Résumé : Jomo Kenyatta, Aimé Césaire, Ruben Um Nyobè, Frantz Fanon, Patrice Lumumba, Kwame Nkrumah, Malcolm X, Mehdi Ben Barka, Amílcar Cabral, Thomas Sankara? Longtemps regardés avec dédain par ceux qui, depuis les années 1980, décrétèrent la mort du tiers-mondisme et le triomphe du néolibéralisme, ces noms reviennent à l'ordre du jour. Avec l'atmosphère de révolte que l'on sent monter aux quatre coins du monde, ces figures majeures de la libération africaine suscitent un intérêt croissant auprès des nouvelles générations. Refusant d'en faire de simples icônes, Saïd Bouamama redonne corps et chair à ces penseurs de premier plan qui furent aussi des hommes d'action.
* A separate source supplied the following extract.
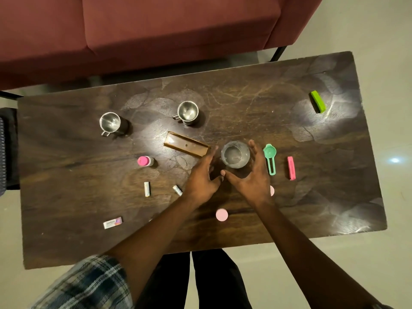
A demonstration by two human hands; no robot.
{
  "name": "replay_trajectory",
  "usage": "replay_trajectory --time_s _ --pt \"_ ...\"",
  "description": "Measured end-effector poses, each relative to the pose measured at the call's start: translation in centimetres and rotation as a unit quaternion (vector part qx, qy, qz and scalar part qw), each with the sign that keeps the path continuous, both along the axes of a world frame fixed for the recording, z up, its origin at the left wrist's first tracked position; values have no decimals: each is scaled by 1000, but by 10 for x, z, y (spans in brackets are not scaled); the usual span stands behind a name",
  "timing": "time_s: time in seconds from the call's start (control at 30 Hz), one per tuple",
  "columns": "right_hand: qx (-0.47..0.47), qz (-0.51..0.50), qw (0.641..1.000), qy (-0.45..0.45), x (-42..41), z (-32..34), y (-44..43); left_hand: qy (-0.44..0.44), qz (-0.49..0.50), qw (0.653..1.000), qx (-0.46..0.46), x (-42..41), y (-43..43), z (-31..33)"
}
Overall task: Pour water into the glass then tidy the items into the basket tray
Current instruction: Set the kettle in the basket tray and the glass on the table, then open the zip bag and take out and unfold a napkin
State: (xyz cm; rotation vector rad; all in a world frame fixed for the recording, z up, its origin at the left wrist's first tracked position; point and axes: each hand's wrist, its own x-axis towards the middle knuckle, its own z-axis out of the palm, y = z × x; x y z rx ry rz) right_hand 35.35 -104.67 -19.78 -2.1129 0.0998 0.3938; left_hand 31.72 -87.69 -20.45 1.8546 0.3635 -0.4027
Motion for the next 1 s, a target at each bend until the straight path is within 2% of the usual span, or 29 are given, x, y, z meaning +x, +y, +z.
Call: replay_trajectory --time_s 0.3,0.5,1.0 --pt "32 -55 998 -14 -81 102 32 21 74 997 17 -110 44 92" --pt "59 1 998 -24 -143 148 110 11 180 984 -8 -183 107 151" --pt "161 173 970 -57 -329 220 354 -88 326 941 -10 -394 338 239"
Leurs vies rappellent en effet que la bataille pour la libération, la justice et l'égalité n'est pas qu'une affaire de concepts et de théories : c'est aussi une guerre, où l'on se fourvoie parfois et dans laquelle certains se sacrifient. S'il ne cache pas son admiration pour ces figures rebelles, dont la plupart moururent effectivement au combat, Saïd Bouamama n'en fait pas des martyrs absolus : la pensée en action est toujours située, incertaine, inachevée. C'est pourquoi ce livre s'attache, avec beaucoup de pédagogie, à inscrire ces parcours dans leurs contextes sociaux, géographiques et historiques. On comprend mieux dès lors comment ces hommes, qui ne vécurent pas tous sur le continent africain, mais furent tous confrontés à l'acharnement des puissances impériales, cherchèrent les armes pour sortir l'Afrique de la nuit coloniale et faire émerger une nouvelle universalité. A l'heure où l'on se demande comment avoir prise sur le monde, ce portrait politique collectif rappelle qu'il a toujours été possible, hier comme aujourd'hui, de changer le cours des choses.